7 Q’s to Ask Yourself When Text Chemistry Gets Lost on the Date

Texting is no stranger to compatibility. It’s a crucial indicator of immediate chemistry. Though, it’s not reliable enough to cut and run when our nerves are shot. Whether we meet via a dating app, or on a late night out, how we communicate over the phone is the first obstacle we face. The only information we hold about the other is image-based or a vague recollection of what they looked like at 2 am. We must dig a little deeper into their personality before entering the date stage.

Authentic texting is difficult to maintain but crucial for a proper texting flirt. The fear of sounding weird, or the need for outside sources can sometimes get in the way. Yet, relying heavily on both may be a sign they aren’t the one. Or we simply aren’t ready to date with ourselves in mind. 

When we conquer our fears and decide to be ourselves first in dating, the texting stage of a match or meet-cute becomes our ally. Developing a rapport with someone over text before a date induces confidence and excitement for reality. We learn more about the other’s personality with every hook and sink line. Spikes of serotonin for impending date nerves. 

However, as much as texting is our ally, it can be the bane of dates’ existence. Technology fails us, reminding us how important in-person interaction is. Screens are buffers for the nervous. An aide in the game of wit. Allowing the recipient to formulate that perfect reply with their over time. Like internet trolls, a dater’s personality can become skewed. An abundance of text flirtatious can slip through cracks to land where matches die. But, per Rachel Green, it’s not common, and it doesn’t happen to every guy, it is a noble line we should remember when texting compatibility doesn’t find a seat at the date’s table.

The harsh reality is texts tell white lies. Mostly, unintentionally. Two personalities collided on screen but lost momentum in reality. It’s disappointing when you’re fifteen minutes into the date and the tingly feeling you felt looking at their written words is lost in the words they speak. So, how do we find traction again? By staying optimistic. You’ve made it to the date, and that is commendable. Texting doesn’t always secure a date, but yours did, and that’s cool. 

Were they who you were expecting? Not really. But is there a chance for new compatibility to grow?
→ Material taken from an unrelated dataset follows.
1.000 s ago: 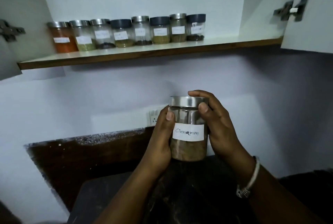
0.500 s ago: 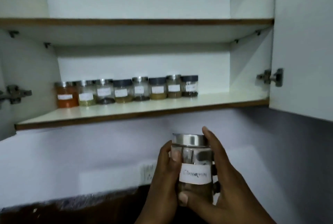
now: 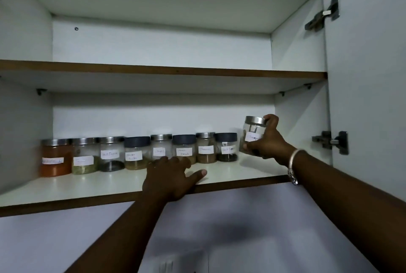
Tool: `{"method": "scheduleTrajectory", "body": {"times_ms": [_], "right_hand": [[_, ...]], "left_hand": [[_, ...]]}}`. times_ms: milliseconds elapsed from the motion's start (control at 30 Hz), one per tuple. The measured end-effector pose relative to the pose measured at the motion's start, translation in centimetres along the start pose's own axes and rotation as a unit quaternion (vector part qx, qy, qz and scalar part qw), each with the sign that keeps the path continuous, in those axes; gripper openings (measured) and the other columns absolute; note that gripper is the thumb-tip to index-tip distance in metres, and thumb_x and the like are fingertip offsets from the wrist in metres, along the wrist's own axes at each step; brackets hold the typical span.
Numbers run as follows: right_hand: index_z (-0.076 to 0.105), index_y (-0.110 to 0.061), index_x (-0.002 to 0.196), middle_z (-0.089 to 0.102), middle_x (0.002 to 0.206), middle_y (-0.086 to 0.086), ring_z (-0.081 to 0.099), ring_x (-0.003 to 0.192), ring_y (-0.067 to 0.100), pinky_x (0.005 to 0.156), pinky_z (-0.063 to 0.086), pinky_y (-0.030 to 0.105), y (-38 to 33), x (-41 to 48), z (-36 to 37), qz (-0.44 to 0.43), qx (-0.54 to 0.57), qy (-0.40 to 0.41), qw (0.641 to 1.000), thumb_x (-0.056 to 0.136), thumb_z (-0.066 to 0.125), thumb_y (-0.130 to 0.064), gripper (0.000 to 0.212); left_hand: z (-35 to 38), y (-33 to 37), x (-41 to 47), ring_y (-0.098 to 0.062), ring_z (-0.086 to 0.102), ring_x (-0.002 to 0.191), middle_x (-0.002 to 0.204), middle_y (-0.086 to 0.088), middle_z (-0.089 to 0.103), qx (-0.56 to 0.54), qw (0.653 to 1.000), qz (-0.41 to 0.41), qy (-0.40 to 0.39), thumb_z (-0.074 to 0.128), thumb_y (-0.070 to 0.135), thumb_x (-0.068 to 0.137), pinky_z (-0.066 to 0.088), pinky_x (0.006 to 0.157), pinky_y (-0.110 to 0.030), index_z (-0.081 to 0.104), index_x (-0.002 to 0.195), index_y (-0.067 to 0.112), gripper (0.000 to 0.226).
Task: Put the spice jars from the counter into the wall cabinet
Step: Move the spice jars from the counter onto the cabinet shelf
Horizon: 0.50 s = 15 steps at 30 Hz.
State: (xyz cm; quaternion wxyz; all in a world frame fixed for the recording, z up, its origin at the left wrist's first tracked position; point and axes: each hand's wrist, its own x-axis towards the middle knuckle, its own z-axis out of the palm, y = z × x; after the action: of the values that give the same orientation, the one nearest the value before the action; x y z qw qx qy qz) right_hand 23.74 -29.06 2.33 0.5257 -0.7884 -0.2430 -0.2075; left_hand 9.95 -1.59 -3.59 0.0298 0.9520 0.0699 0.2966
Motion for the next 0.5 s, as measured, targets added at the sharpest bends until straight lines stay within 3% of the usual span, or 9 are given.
{"method": "scheduleTrajectory", "body": {"times_ms": [133, 233, 400, 500], "right_hand": [[0.016, -0.025, 0.13, 0.052, 0.124, 0.022, 0.064, 0.102, 0.038, 0.08, 0.062, 0.05, 3.9, 5.3, 1.8, 0.043, -0.105, -0.017, 0.993, 0.067, 0.089, 0.001, 0.1], [0.017, -0.02, 0.132, 0.058, 0.114, 0.023, 0.063, 0.086, 0.035, 0.072, 0.061, 0.047, 5.6, 7.4, 3.4, 0.055, -0.133, -0.019, 0.989, 0.067, 0.089, 0.001, 0.099], [0.015, -0.015, 0.136, 0.055, 0.102, 0.009, 0.06, 0.081, 0.023, 0.061, 0.05, 0.03, 7.8, 9.6, 4.9, 0.052, -0.143, -0.018, 0.988, 0.067, 0.089, 0.002, 0.103], [0.012, -0.01, 0.14, 0.051, 0.105, 0.007, 0.059, 0.092, 0.026, 0.076, 0.05, 0.036, 8.6, 10.8, 5.0, 0.042, -0.151, -0.034, 0.987, 0.069, 0.089, 0.002, 0.106]], "left_hand": [[0.8, -0.7, 0.9, -0.028, 0.047, 0.136, 0.146, 0.005, 0.056, -0.019, 0.998, -0.032, -0.043, 0.018, 0.097, 0.072, 0.041, 0.105, -0.059, 0.052, 0.134, 0.044, 0.088], [0.8, -0.6, 1.0, -0.028, 0.043, 0.138, 0.149, 0.004, 0.052, -0.031, 0.997, -0.037, -0.061, 0.022, 0.095, 0.075, 0.041, 0.105, -0.059, 0.049, 0.137, 0.045, 0.085], [0.4, -0.4, 1.0, -0.029, 0.045, 0.138, 0.147, 0.001, 0.053, -0.04, 0.995, -0.041, -0.083, 0.031, 0.089, 0.08, 0.042, 0.106, -0.059, 0.048, 0.139, 0.041, 0.079], [0.1, 0.0, 1.0, -0.033, 0.046, 0.135, 0.143, -0.005, 0.055, -0.03, 0.994, -0.036, -0.095, 0.032, 0.084, 0.082, 0.041, 0.106, -0.062, 0.051, 0.136, 0.037, 0.074]]}}
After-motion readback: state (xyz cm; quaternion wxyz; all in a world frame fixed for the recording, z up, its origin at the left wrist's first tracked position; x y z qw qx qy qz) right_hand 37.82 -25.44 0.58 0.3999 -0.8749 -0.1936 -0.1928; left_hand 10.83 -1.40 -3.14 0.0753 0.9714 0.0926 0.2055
Maybe. That’s what the date is for. Unless you’ve been catfished, don’t ask for the bill just yet. Stay and learn. Not only about your date but also the new dating tricks that come complimentary to each date we go on. Free tips with a side of mini dilemmas.

If you find yourself thrown off by the failed texting translation, try asking yourself these questions on the date… or in the bathroom. 
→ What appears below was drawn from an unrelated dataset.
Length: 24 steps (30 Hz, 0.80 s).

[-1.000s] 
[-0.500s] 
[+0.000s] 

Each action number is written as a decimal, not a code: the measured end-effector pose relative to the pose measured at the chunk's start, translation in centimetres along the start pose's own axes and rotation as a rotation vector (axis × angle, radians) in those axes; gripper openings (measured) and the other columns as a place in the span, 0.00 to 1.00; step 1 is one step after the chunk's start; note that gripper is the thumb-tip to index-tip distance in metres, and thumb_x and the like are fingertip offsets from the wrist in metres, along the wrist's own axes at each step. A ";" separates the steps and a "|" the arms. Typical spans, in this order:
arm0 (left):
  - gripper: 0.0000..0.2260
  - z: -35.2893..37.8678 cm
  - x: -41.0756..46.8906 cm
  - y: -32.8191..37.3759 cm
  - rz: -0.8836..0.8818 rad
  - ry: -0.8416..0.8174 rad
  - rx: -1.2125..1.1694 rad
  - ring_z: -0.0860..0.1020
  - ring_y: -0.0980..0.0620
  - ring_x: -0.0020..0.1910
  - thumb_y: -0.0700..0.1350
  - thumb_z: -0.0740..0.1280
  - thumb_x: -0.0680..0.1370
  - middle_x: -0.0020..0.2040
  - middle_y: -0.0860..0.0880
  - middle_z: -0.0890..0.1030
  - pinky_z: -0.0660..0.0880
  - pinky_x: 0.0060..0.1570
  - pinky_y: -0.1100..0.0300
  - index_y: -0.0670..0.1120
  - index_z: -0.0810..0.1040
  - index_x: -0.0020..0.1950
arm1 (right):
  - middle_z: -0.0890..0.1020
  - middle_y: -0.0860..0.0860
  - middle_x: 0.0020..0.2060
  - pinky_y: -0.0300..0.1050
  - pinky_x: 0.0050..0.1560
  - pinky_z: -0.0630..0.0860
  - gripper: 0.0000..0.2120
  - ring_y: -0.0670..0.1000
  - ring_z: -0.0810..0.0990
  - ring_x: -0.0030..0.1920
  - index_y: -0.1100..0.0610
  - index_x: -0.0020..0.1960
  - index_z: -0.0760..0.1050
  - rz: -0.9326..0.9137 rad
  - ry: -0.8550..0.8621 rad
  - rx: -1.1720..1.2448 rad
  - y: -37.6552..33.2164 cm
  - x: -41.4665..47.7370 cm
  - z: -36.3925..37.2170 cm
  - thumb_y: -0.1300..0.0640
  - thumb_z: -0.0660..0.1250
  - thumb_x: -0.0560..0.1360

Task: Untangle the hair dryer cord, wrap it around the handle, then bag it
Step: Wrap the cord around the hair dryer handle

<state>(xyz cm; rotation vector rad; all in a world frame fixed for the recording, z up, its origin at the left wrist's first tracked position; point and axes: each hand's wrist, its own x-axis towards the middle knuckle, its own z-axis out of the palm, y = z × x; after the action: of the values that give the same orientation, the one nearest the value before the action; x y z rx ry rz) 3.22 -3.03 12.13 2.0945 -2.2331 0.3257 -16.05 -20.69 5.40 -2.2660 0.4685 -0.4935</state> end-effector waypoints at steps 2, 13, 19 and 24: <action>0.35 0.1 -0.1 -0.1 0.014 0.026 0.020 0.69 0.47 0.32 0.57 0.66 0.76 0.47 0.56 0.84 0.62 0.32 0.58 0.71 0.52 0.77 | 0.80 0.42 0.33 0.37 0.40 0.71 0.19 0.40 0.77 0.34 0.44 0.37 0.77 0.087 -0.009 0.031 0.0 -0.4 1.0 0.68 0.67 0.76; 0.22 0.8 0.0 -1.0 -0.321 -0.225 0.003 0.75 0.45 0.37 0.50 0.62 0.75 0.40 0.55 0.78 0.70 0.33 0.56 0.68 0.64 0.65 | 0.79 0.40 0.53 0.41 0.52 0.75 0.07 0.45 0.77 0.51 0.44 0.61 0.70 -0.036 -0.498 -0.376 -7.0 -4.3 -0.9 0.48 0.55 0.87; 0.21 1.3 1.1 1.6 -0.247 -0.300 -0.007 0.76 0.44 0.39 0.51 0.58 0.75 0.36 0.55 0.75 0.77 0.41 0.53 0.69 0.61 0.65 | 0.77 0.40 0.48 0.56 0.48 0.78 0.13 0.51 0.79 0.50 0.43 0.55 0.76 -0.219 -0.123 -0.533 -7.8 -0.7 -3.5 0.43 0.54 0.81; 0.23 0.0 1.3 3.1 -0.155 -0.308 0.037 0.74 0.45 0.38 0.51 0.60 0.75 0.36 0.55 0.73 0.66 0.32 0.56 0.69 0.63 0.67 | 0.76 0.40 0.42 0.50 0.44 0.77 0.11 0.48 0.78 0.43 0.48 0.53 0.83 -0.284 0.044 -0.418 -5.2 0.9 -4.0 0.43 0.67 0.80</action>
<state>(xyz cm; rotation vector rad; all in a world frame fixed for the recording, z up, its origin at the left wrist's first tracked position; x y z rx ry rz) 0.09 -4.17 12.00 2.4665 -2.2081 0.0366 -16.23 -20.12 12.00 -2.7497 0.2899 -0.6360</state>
Am I enjoying the conversations?

Are they engaging and listening to what I am saying?

Are they asking me questions?

Am I laughing… not nervously, but genuinely?

Is my body unconsciously leaning toward theirs?

Do we share similar humor?

Do I feel comfortable or have the desire to flirt?  

When you ask yourself these questions, don’t focus too much on the answers, but more on how the answers make you feel. The point is to get your juices flowing and build a dating narrative that is right for you. Despite the person sitting across from you. Based on how you feel, you can decide whether to stay for another drink or duck out early. The key is giving the date and the person a chance. They may think the same thing you are. How technology is man’s greatest frenemy. 

You may not have all the answers during the date, so revisiting these questions in the taxi home can help decide if a second date is worth it. For extra aid, hash it out with a friend or remember the night in your journal. Whatever your next move is, be proud of yourself for seeing the date through.